A related dynamic arises with the Fed’s non-emergency tools for controlling short-term interest rates to implement monetary policy. The Fed currently offers large-scale repurchase agreement (or “repo”) operations that let securities dealers borrow overnight at slightly above market rates, as well as an overnight reverse repo facility that lets investors lend cash to the Fed at slightly below market rates. Because the repo and reverse repo rates differ slightly from market rates, these operations currently see little transaction volume. However, by giving borrowers and lenders an additional option, these tools can still influence bargaining over the rates on private-sector transactions.7

 

The limitations of backstops

Although backstops can support the flow of credit without being used, they have limitations. In particular, in setting the interest rate penalty and other parameters of a lending facility, central banks face a tradeoff between supporting the flow of credit and encouraging the use of markets where possible. A smaller interest rate penalty can make the backstop more effective by strengthening the safety net and increasing the facility’s influence on private-sector bargaining, but can also reduce the incentive to seek credit in the market.8 Other dimensions, such as eligibility criteria and the duration of the loans, can also affect how attractive a lending facility is relative to private-sector credit.

 

Further, backstops aim to support normal market functioning—not to make credit cheaper or more plentiful than what a normally functioning market would deliver. So, for example, in normally functioning markets, it is typically difficult for companies to borrow when their business prospects are poor and they do not have collateral. A backstop lending freely against good collateral at a penalty rate has little to offer such a borrower. In the current context, backstops can help households, businesses, state and local governments, and other borrowers smooth over temporary disruptions in market functioning or temporary needs for credit due to the pandemic, but backstops alone cannot replace the severe losses that many have experienced from the economic downturn.
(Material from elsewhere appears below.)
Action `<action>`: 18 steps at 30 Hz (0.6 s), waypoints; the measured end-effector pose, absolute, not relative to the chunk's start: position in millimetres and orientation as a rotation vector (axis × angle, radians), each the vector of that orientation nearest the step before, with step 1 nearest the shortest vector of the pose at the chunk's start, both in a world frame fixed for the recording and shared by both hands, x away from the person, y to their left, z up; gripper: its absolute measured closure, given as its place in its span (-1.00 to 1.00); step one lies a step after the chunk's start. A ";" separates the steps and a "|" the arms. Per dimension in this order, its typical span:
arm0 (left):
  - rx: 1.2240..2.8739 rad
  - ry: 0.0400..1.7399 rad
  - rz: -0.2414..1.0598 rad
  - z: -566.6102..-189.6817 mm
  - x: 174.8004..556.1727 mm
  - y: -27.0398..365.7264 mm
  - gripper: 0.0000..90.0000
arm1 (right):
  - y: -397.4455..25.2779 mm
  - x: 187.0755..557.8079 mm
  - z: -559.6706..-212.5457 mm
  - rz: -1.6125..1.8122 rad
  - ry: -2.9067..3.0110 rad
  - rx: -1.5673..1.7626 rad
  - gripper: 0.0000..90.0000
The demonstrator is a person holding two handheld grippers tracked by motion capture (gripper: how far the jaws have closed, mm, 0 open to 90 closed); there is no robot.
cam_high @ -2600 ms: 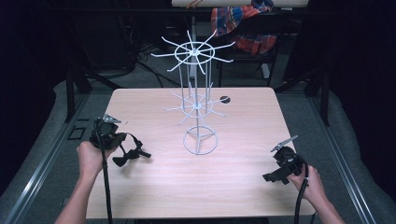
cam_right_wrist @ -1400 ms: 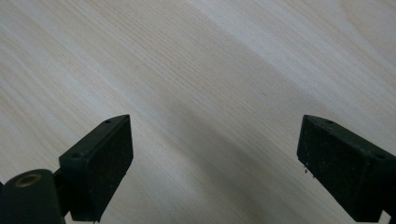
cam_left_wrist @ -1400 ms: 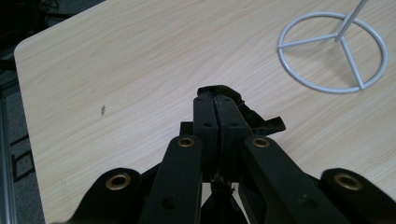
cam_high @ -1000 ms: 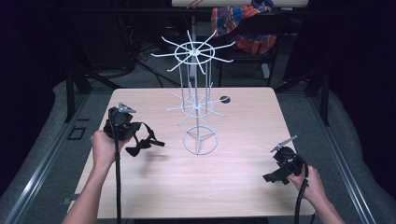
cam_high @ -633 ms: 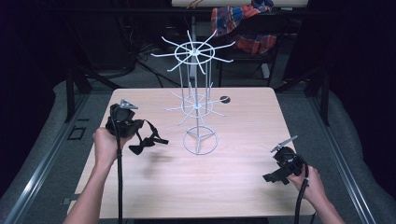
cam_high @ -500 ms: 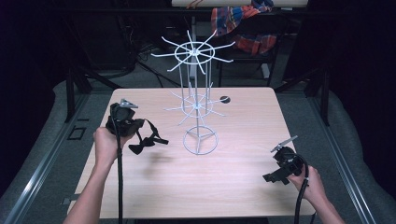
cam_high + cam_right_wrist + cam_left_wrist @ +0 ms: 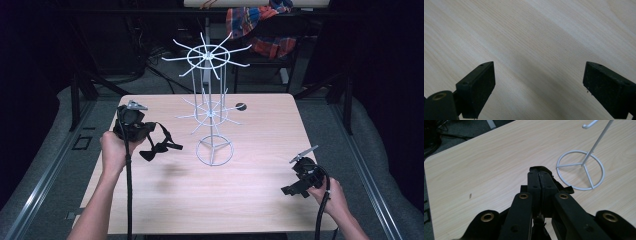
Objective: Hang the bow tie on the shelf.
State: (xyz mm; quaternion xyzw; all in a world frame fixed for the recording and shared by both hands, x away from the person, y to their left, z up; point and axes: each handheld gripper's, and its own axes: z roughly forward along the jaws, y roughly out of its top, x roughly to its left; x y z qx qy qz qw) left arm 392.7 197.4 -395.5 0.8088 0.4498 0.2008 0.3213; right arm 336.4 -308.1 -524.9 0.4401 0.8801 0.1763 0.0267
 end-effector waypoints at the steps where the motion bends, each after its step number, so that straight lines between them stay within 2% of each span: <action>1: 2.125 1.177 0.530 -394.7 393.0 196.9 0.97 | -308.2 336.5 -525.0 0.544 2.719 1.360 -0.77; 18: 2.150 1.139 0.534 -377.5 399.1 178.2 0.97 | -306.1 335.2 -526.3 0.572 2.697 1.383 -0.77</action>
As Chair Jerome Powell has said, “the Fed has lending powers, not spending powers.”9

 

Notes

* I thank colleagues throughout the Federal Reserve System for helpful comments.

 

1 For an overview of the emergency lending facilities and other Federal Reserve actions in response to the Covid-19 crisis, see Lorie K. Logan, “The Federal Reserve’s Recent Actions to Support the Flow of Credit to Households and Businesses,” remarks before the Foreign Exchange Committee, Federal Reserve Bank of New York, April 14, 2020.

 

2 In contrast to several other facilities, the Paycheck Protection Program Liquidity Facility (PPPLF) grew gradually in size over the course of the spring, after the period of the largest financial market disruptions. However, the PPPLF differs somewhat in character from the other facilities, as it supports small business loans through a government relief program in response to the pandemic.

 

3 See Walter Bagehot, 1873, Lombard Street: A Description of the Money Market, New York: Scribner, Armstrong & Co., pp. 196–198.

 

4 These facilities are created under section 13(3) of the Federal Reserve Act and require the consent of the Treasury secretary.

 

5 Regulation A, 12 CFR §201.4(d)(7).

 

6 To support the flow of credit, the Federal Reserve Board reduced this spread near the onset of the Covid-19 crisis.

 

7 See Sam Schulhofer-Wohl and James Clouse, 2018, “A sequential bargaining model of the fed funds market with excess reserves,” Federal Reserve Bank of Chicago, working paper, No. 2018–08; and Gara Afonso, Roc Armenter, and Benjamin Lester, 2019, “A model of the federal funds market: Yesterday, today, and tomorrow,” Review of Economic Dynamics, Vol. 33, pp. 177–204.

 

8 In practice, the interest rate on a backstop facility is often specified as a spread over a risk-free market rate. The size of the penalty then depends on how this spread compares with market credit spreads.

 

9 Jerome H. Powell, “Current Economic Issues,” remarks at the Peterson Institute for International Economics, May 13, 2020.


The views expressed in this post are our own and do not reflect those of the Federal Reserve Bank of Chicago or the Federal Reserve System.